Museu Nacional recebe abraço simbólico para marcar um mês do incêndio

  • 02/10/2018 - 17h22

Tâmara Freire

Para lembrar o marco de um mês do incêndio no Museu Nacional, pesquisadores e funcionários da instituição deram um abraço simbólico, nesta terça-feira (02), ao redor do edifício destruído.

 

De acordo com o diretor do museu, Alexander Kellner, apesar dos cerca de R$ 9 milhões liberados pelo MEC para as obras emergenciais nos escombros, o museu depende de uma dotação orçamentária que varie entre R$ 50 e R$ 100 milhões, para que a reconstrução possa ser iniciada no ano que vem.


Caso isso seja aprovado no Congresso Nacional e o museu continue recebendo verbas nos anos seguintes, Kellner acredita que, em três anos, o Museu Nacional já poderá voltar a receber visitantes.

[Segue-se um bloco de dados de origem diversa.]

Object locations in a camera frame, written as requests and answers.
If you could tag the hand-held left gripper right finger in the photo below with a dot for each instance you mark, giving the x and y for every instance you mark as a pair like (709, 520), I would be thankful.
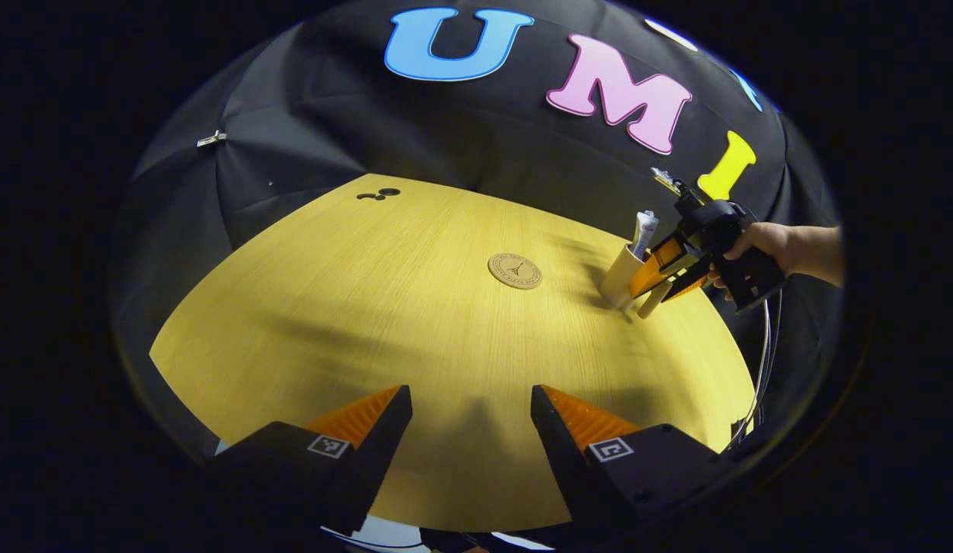
(560, 442)

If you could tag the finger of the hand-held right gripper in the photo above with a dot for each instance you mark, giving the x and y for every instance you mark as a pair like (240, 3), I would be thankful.
(687, 280)
(656, 265)

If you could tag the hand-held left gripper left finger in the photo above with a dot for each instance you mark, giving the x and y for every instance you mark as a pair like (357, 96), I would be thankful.
(380, 442)

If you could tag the white toothpaste tube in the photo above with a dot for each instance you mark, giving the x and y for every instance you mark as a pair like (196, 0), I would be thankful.
(645, 230)

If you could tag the round cork coaster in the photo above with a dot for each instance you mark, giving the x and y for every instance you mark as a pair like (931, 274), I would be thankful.
(515, 271)

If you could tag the black backdrop cloth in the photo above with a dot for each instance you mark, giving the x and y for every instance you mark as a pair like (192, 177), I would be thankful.
(330, 138)

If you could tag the silver cloth clip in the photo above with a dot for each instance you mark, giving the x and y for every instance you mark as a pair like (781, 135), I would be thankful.
(211, 139)

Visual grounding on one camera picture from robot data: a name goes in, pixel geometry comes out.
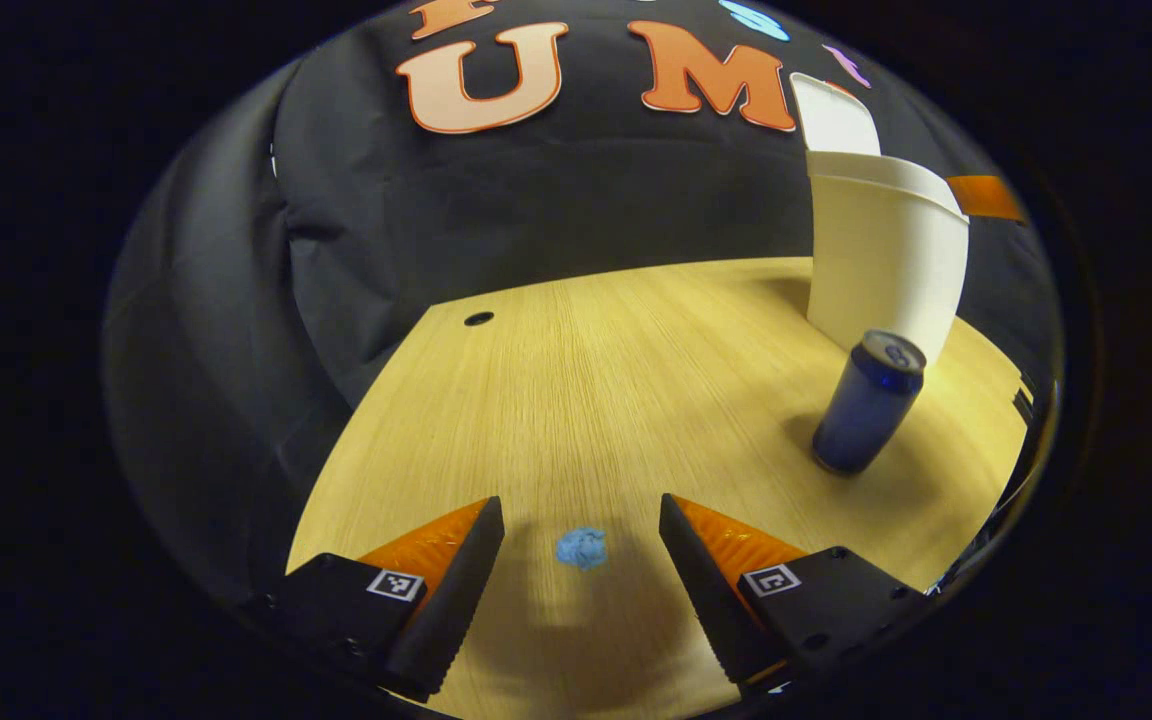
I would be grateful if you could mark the blue paper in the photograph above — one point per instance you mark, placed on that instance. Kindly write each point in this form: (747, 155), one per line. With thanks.
(582, 548)

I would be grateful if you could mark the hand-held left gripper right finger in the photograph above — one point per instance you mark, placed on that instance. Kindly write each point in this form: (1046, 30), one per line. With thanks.
(711, 600)

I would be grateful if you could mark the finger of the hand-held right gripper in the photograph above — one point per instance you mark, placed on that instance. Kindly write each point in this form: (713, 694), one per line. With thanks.
(986, 197)

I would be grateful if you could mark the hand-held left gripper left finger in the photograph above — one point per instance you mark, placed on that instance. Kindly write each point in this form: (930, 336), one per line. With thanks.
(451, 610)

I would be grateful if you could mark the black backdrop cloth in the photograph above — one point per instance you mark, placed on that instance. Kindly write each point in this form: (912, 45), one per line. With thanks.
(536, 200)

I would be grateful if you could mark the white garbage bin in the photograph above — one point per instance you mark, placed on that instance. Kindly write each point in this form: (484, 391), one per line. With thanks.
(881, 260)

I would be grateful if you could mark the blue pop can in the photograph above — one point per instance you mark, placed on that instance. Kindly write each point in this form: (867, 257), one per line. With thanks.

Mas até lá, o Museu Nacional tenta recuperar sua função educativa por meio de um financiamento coletivo para recompor um acervo mínimo que deve ser levado para as escolas do Rio de Janeiro.

 

E caso o financiamento alcance os R$ 300 mil colocados como meta final, uma parte do Horto Botânico será reformada e transformada em um centro de visitação para estudantes. 


 
Kellner acrescentou ainda, que já estão avançadas as negociações para que a União ceda um terreno ao lado da Quinta da Boa Vista para receber o acervo de pesquisa que não foi incendiado e novos itens coletados por pesquisadores ou doados por outras instituições.

 

Já o trabalho dentro do escombros ainda está na fase de escoramento e cobertura para que os profissionais do museu possam entrar com segurança e tentar recuperar algum item do acervo que não tenha sido incendiado.

 

Mas Kellner disse que está confiante, já que em algumas salas, os pisos superiores colapsaram sobre o térreo, o que pode ter protegido algumas peças das chamas.